Старые и новые черты сталинизма
В начале войны у Сталина и его правительства имелись серьезные опасения за прочность внутреннего фронта. С первых же военных дней все граждане, владевшие индивидуальными радиоприемниками (в то время, по правде говоря, таких было немного), обязаны были сдать их: разрешалось держать только громкоговорители радиосети, которые передавали лишь официальные сообщения и программы из Москвы. Это был период, когда под суд военного трибунала отдавались «распространители ложных слухов, вызывающих панику среди населения». Первым Указом Верховного Совета СССР в подобных случаях предусматривалось наказание в виде лишения свободы сроком от двух до пяти лет.
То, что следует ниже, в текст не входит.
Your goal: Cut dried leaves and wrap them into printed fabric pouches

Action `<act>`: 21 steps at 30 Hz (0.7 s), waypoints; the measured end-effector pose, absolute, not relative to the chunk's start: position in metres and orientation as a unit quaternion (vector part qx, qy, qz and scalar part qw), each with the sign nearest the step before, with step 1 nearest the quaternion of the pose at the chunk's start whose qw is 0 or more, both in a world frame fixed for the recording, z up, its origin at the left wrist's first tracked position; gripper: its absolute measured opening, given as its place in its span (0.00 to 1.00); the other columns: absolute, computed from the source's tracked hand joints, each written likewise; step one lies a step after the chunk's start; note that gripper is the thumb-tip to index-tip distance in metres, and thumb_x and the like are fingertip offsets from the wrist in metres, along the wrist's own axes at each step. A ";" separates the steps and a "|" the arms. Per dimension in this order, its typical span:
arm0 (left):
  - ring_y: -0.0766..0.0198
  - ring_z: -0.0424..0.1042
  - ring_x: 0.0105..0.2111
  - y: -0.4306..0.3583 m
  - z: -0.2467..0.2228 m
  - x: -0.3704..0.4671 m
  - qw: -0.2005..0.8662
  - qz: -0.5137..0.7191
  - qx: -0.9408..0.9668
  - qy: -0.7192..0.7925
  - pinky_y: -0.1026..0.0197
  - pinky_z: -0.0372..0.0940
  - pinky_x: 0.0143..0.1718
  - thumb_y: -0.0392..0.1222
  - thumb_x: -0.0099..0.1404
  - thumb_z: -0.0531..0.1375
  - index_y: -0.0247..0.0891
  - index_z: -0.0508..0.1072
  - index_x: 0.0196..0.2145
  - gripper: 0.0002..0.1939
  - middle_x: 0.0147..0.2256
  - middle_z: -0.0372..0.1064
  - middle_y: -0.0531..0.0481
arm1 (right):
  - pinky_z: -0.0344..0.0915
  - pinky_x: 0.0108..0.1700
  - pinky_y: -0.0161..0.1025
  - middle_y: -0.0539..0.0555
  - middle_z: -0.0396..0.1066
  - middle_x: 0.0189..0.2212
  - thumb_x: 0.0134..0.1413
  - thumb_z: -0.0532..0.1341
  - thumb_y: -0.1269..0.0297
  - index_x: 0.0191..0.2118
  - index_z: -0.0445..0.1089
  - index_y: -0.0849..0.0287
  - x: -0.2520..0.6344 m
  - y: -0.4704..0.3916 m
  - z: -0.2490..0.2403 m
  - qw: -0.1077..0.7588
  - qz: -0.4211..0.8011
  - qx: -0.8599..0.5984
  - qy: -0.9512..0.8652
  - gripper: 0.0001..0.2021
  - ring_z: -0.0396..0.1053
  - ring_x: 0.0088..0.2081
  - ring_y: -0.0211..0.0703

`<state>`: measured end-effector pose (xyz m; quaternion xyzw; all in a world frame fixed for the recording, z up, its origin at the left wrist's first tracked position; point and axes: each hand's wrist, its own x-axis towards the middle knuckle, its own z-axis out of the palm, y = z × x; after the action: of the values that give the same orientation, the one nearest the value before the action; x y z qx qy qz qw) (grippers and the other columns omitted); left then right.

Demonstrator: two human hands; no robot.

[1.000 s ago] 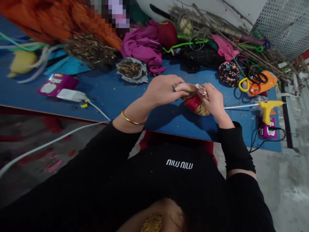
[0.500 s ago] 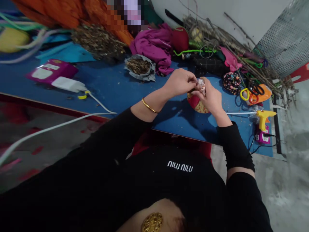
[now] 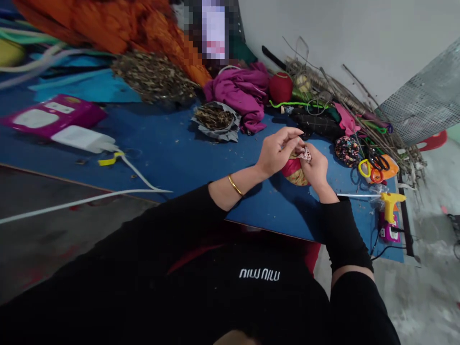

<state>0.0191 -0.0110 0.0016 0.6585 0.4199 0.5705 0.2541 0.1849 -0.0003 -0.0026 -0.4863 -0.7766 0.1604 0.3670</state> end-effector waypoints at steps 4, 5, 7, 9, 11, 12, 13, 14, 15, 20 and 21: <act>0.59 0.77 0.55 -0.001 -0.013 0.024 0.265 0.587 0.603 0.471 0.56 0.69 0.60 0.43 0.76 0.53 0.39 0.76 0.51 0.14 0.54 0.78 0.42 | 0.68 0.41 0.42 0.52 0.76 0.32 0.64 0.56 0.52 0.40 0.73 0.54 0.182 -0.003 0.001 0.413 0.174 -0.491 -0.747 0.13 0.72 0.35 0.45; 0.58 0.75 0.58 0.004 -0.017 0.024 0.295 0.567 0.606 0.473 0.54 0.67 0.62 0.44 0.76 0.54 0.39 0.77 0.50 0.14 0.55 0.78 0.42 | 0.68 0.41 0.42 0.51 0.75 0.31 0.65 0.56 0.51 0.38 0.73 0.54 0.181 -0.003 0.001 0.423 0.171 -0.498 -0.737 0.14 0.71 0.34 0.44; 0.56 0.75 0.58 0.013 -0.026 0.025 0.389 0.526 0.605 0.454 0.53 0.67 0.63 0.44 0.76 0.55 0.37 0.79 0.49 0.15 0.55 0.78 0.41 | 0.69 0.40 0.42 0.51 0.73 0.29 0.67 0.55 0.50 0.36 0.71 0.53 0.180 -0.004 -0.001 0.435 0.154 -0.507 -0.728 0.15 0.70 0.33 0.44; 0.56 0.77 0.56 0.018 -0.032 0.027 0.472 0.506 0.584 0.425 0.53 0.68 0.62 0.42 0.74 0.55 0.36 0.79 0.51 0.16 0.55 0.78 0.41 | 0.70 0.44 0.44 0.54 0.74 0.33 0.68 0.54 0.50 0.35 0.70 0.53 0.179 -0.005 -0.005 0.447 0.119 -0.506 -0.728 0.16 0.73 0.37 0.45; 0.56 0.76 0.57 0.019 -0.037 0.030 0.506 0.518 0.562 0.399 0.53 0.67 0.63 0.40 0.72 0.56 0.36 0.79 0.53 0.17 0.57 0.77 0.41 | 0.71 0.49 0.46 0.56 0.75 0.39 0.69 0.54 0.50 0.36 0.71 0.53 0.179 -0.005 -0.009 0.466 0.100 -0.487 -0.732 0.16 0.74 0.44 0.47; 0.55 0.75 0.58 0.018 -0.039 0.032 0.515 0.527 0.554 0.388 0.52 0.66 0.64 0.40 0.71 0.56 0.36 0.79 0.54 0.18 0.57 0.77 0.41 | 0.71 0.51 0.47 0.56 0.75 0.42 0.69 0.53 0.51 0.38 0.72 0.53 0.179 -0.006 -0.010 0.477 0.106 -0.472 -0.733 0.15 0.75 0.46 0.47; 0.55 0.75 0.58 0.017 -0.041 0.033 0.521 0.535 0.547 0.379 0.52 0.66 0.64 0.40 0.71 0.57 0.35 0.79 0.54 0.18 0.57 0.77 0.41 | 0.71 0.52 0.46 0.56 0.76 0.43 0.70 0.54 0.51 0.40 0.72 0.53 0.178 -0.006 -0.012 0.488 0.123 -0.457 -0.734 0.15 0.75 0.47 0.46; 0.54 0.74 0.59 0.016 -0.042 0.034 0.528 0.539 0.541 0.372 0.51 0.65 0.65 0.40 0.70 0.57 0.35 0.79 0.54 0.19 0.58 0.76 0.41 | 0.71 0.52 0.45 0.55 0.77 0.42 0.70 0.54 0.52 0.41 0.73 0.53 0.178 -0.007 -0.013 0.497 0.146 -0.440 -0.733 0.14 0.76 0.46 0.45; 0.53 0.74 0.59 0.015 -0.044 0.034 0.535 0.541 0.534 0.369 0.51 0.65 0.65 0.40 0.69 0.57 0.35 0.78 0.55 0.19 0.58 0.76 0.41 | 0.71 0.51 0.44 0.53 0.78 0.40 0.70 0.55 0.52 0.42 0.74 0.53 0.177 -0.008 -0.014 0.506 0.171 -0.424 -0.731 0.14 0.76 0.44 0.44; 0.53 0.69 0.64 0.015 -0.047 0.035 0.553 0.552 0.525 0.337 0.49 0.58 0.70 0.45 0.74 0.51 0.36 0.77 0.57 0.22 0.62 0.72 0.42 | 0.66 0.34 0.37 0.46 0.69 0.23 0.68 0.58 0.47 0.34 0.72 0.54 0.170 -0.010 -0.010 0.554 0.264 -0.395 -0.683 0.17 0.66 0.26 0.36; 0.53 0.68 0.65 0.015 -0.046 0.035 0.550 0.556 0.528 0.331 0.48 0.56 0.71 0.48 0.75 0.50 0.36 0.77 0.57 0.24 0.63 0.71 0.41 | 0.63 0.30 0.36 0.45 0.65 0.21 0.68 0.58 0.45 0.31 0.70 0.55 0.168 -0.010 -0.008 0.556 0.269 -0.401 -0.677 0.20 0.62 0.23 0.34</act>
<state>0.0347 0.0150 -0.0460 0.5279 0.3314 0.5563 0.5495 0.1685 -0.0099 -0.0083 -0.4005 -0.6770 0.2694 0.5555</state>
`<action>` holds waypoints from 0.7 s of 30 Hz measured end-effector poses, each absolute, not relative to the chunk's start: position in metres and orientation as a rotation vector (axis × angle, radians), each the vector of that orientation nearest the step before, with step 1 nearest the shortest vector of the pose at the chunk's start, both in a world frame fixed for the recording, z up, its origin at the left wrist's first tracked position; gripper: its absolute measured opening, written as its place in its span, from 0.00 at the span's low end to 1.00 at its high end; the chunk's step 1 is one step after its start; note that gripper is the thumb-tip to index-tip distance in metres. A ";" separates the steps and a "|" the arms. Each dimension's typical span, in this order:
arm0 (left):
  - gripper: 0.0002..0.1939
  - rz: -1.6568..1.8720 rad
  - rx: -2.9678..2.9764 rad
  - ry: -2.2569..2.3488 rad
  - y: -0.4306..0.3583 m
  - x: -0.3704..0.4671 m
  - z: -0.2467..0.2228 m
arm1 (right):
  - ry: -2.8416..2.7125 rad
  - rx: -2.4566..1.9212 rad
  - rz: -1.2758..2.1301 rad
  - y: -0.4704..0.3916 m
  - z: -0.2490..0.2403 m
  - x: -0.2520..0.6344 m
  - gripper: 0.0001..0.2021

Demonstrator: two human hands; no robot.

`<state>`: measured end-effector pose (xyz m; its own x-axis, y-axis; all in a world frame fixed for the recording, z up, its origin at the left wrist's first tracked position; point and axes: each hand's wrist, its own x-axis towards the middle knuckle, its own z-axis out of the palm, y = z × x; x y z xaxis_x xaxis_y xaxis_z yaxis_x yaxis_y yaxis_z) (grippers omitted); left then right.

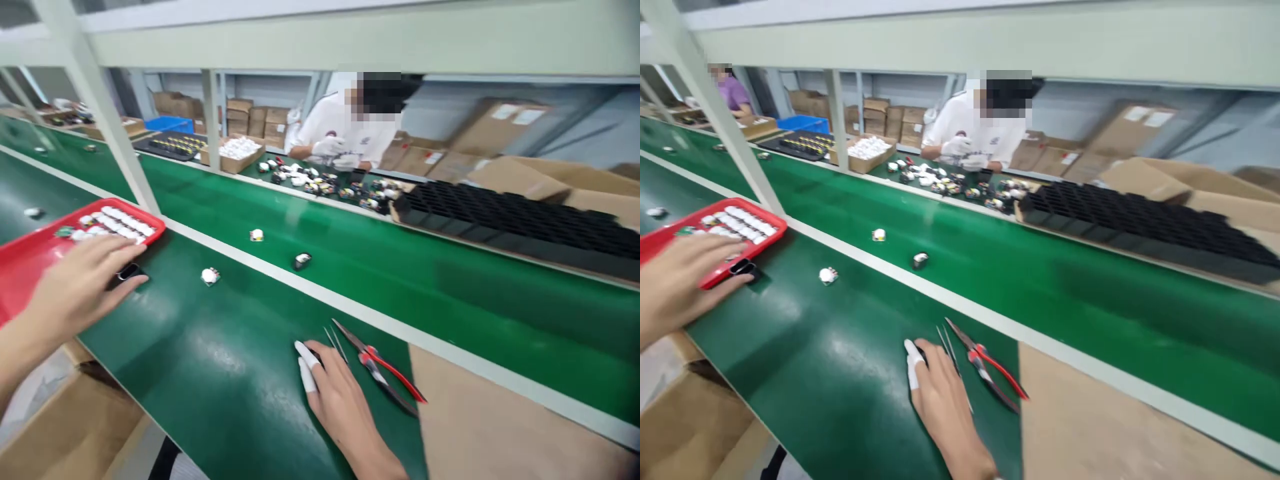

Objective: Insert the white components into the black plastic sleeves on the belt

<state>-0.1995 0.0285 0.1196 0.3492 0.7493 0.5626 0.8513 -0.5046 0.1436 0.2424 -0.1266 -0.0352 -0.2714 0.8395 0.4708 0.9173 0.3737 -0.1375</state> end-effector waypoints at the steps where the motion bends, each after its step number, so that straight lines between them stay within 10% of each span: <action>1: 0.27 -0.710 -2.425 -1.471 0.029 -0.215 0.113 | -2.176 -1.494 -0.207 -0.120 -0.035 0.241 0.21; 5: 0.34 -0.358 -2.304 -1.602 0.040 -0.259 0.065 | -2.183 -1.425 -0.125 -0.071 -0.027 0.225 0.19; 21: 0.13 -0.844 -2.542 -1.538 0.072 -0.253 0.015 | -1.892 -1.705 0.084 0.161 -0.012 0.210 0.16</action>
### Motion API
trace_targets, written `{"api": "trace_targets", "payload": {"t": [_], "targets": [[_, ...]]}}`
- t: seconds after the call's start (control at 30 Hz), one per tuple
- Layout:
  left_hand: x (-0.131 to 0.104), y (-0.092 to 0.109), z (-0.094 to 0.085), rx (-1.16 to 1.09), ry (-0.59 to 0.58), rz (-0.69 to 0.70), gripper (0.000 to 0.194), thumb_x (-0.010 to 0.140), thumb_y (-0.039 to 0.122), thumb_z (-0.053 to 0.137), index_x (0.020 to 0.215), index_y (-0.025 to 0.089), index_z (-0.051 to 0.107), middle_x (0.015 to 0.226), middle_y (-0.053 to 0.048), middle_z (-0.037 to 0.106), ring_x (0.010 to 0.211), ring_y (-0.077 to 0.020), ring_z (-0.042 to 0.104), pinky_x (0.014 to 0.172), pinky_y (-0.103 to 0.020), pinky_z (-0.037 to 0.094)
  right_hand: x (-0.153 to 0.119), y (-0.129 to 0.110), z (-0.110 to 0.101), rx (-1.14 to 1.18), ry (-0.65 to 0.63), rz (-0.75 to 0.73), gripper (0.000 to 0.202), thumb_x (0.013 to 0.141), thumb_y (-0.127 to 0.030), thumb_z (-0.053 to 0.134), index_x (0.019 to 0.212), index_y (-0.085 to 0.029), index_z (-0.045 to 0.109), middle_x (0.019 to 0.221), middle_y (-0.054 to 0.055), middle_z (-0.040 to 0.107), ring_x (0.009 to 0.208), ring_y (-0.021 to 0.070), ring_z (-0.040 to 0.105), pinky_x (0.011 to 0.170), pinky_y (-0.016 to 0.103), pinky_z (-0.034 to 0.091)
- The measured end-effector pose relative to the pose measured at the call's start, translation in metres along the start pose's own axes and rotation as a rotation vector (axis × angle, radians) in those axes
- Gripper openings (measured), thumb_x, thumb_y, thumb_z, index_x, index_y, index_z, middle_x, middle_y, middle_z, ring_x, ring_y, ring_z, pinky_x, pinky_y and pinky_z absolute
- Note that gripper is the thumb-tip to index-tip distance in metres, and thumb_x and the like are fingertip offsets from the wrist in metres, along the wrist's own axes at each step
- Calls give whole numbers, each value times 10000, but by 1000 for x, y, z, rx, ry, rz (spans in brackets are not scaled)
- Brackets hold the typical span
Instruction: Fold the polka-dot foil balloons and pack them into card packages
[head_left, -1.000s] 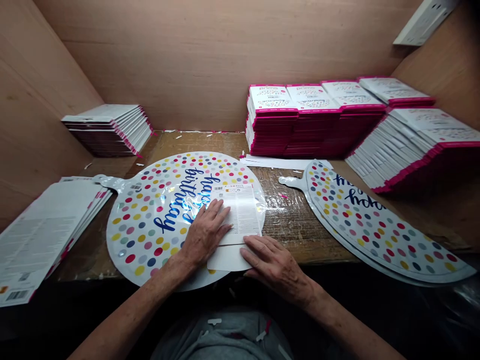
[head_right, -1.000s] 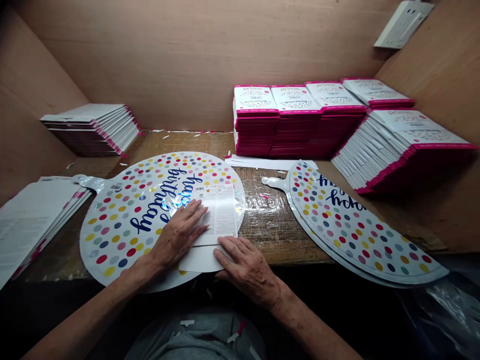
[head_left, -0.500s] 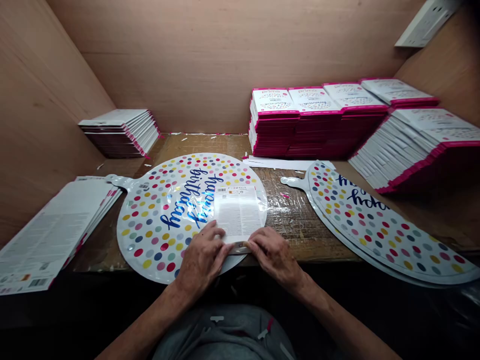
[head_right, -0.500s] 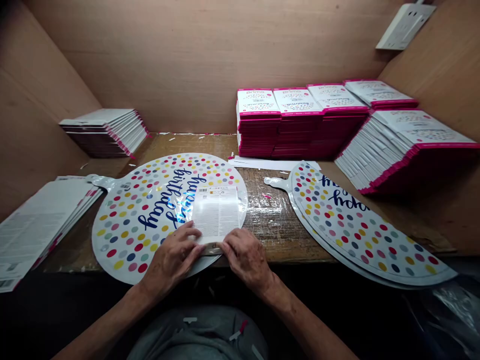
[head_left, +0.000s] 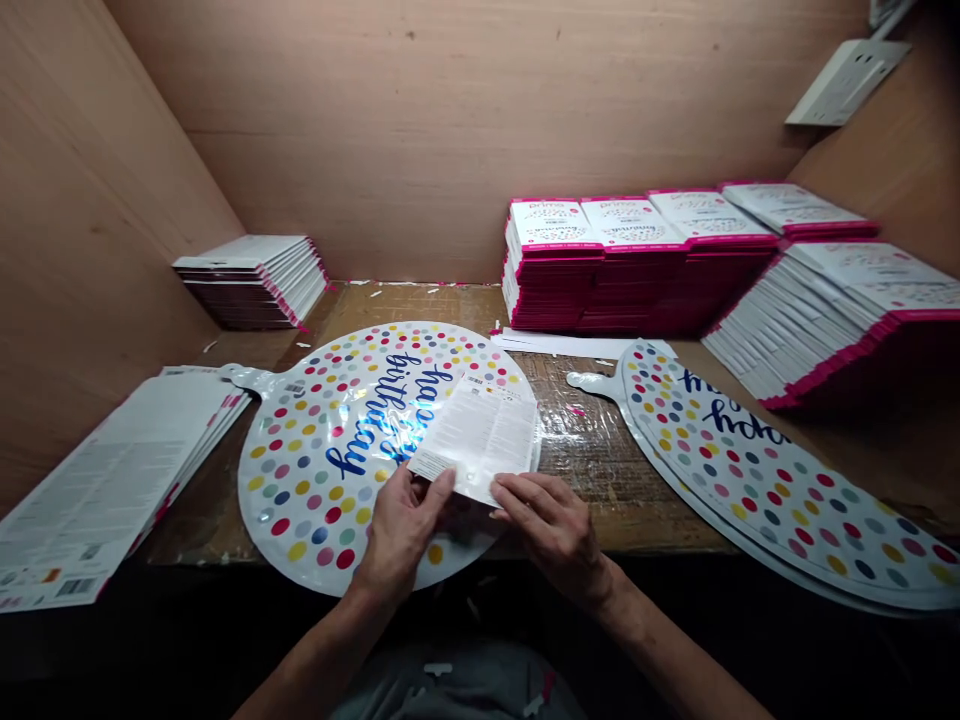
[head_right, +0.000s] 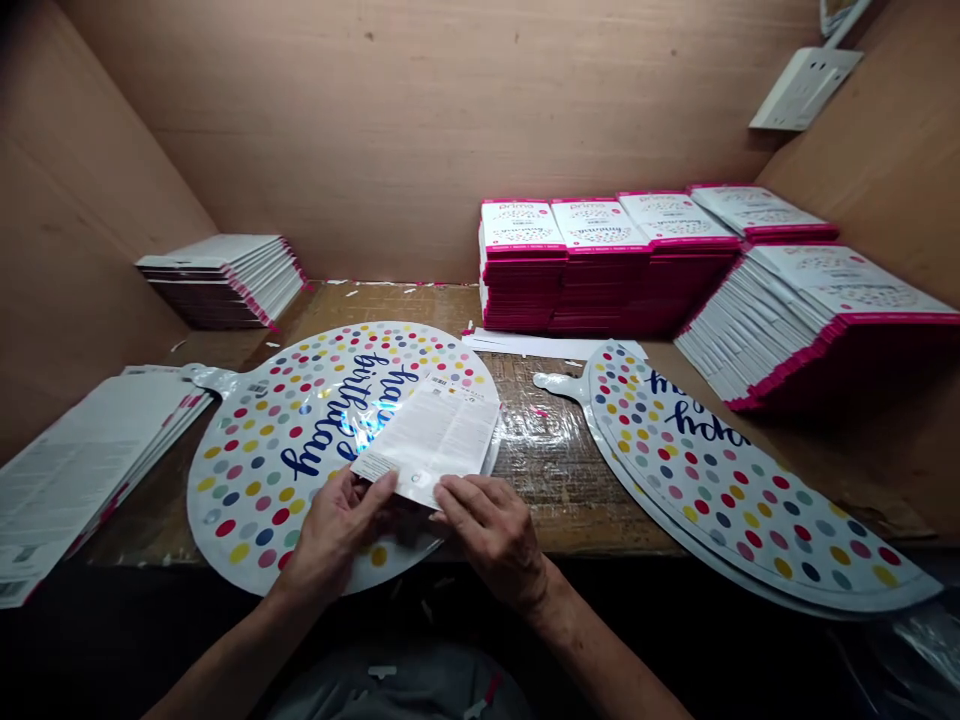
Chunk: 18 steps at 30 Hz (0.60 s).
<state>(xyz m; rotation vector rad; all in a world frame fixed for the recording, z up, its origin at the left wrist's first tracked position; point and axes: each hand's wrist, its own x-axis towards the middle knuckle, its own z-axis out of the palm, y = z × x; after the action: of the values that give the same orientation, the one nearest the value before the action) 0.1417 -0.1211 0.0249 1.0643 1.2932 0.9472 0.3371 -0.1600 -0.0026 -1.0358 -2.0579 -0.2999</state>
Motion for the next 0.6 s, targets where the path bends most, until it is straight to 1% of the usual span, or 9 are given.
{"api": "trace_targets", "payload": {"t": [0.03,0.07,0.13,0.2,0.3,0.43,0.53,0.6], "targets": [[4,4,-3,-148,-7,-59,525,684,502,768,1041,143,630,867,-80,735,669,-207,694,615,-322,573,10,0,7,10,-37,7,216,940,-195,595,1143,-140,645,1073,114,714,997,213,622,896,366,508],[8,7,-6,-260,10,-84,527,656,468,799,1032,136,635,863,-76,735,635,-186,685,596,-304,569,21,-1,15,14,-77,29,209,951,-247,584,1120,-146,652,1074,114,708,992,221,617,899,380,500],[17,9,-12,-387,54,-66,546,625,415,833,1055,139,642,915,-79,739,669,-180,694,629,-302,579,42,-4,30,11,-154,104,219,966,-315,555,1073,-155,660,1064,119,691,972,232,605,882,388,487],[23,8,-17,-446,101,-18,557,632,413,830,1082,144,642,957,-88,740,749,-204,710,682,-323,586,63,-9,45,4,-221,185,205,975,-329,531,995,-167,656,999,107,677,907,221,597,821,356,479],[30,4,-27,-456,196,42,548,654,454,810,1073,139,647,957,-99,743,812,-231,716,714,-327,580,94,-17,66,-21,-363,230,195,972,-318,529,865,-179,615,867,68,648,784,199,581,703,314,445],[37,-1,-50,-356,290,92,510,671,514,780,1017,151,683,868,-84,750,819,-243,721,710,-309,574,130,-33,90,-62,-564,181,126,904,-276,608,816,-190,582,788,54,632,704,195,575,587,298,381],[42,-2,-70,-313,344,120,490,671,520,776,999,164,699,827,-72,750,809,-249,722,704,-311,574,148,-45,109,-99,-612,186,84,870,-245,629,826,-194,578,778,57,636,655,192,584,531,291,347],[46,1,-84,-323,381,138,482,679,522,769,988,159,697,824,-71,748,798,-246,718,699,-311,573,157,-48,123,-64,-581,149,85,884,-231,612,818,-194,573,773,51,639,609,179,590,493,282,334]]}}
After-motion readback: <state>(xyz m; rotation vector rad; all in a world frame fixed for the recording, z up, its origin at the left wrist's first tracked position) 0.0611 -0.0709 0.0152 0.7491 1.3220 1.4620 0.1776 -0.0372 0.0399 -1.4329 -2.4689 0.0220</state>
Вскоре, однако, дела такого рода были переданы на рассмотрение органов НКВД, которые применяли против виновных самые суровые меры, установленные законом об «антисоветской агитации с контрреволюционными целями»[55]. Агенты НКВД с подозрением прощупывали солдат и офицеров, которым удавалось, прорвавшись сквозь кольца немецкого окружения, выйти в расположение советских войск. /171/ Оставив наконец позади мытарства скитаний и боев во вражеском тылу, изможденные бойцы вынуждены были проходить унизительную проверку, за которой мог последовать и арест. Военные части НКВД мужественно сражались в первые месяцы войны. Им поручалось поддержание порядка в городах, над которыми нависала самая большая угроза. При этом, однако, эти соединения неизменно составляли отдельный вид вооруженных сил, из-за чего не раз возникали субординационные недоразумения с общевойсковым командованием[II]. Наконец, повсюду в армии существовали «особые отделы» НКВД, выполнявшие полицейские функции совершенно независимо от командования соответствующих частей. Более того, юрисдикция этих отделов распространялась и на офицеров данной части: на основе полученного от своего начальства приказа они могли арестовать любого из них, сорвать с него погоны и орденские ленточки на виду у его товарищей без каких-либо объяснений[56].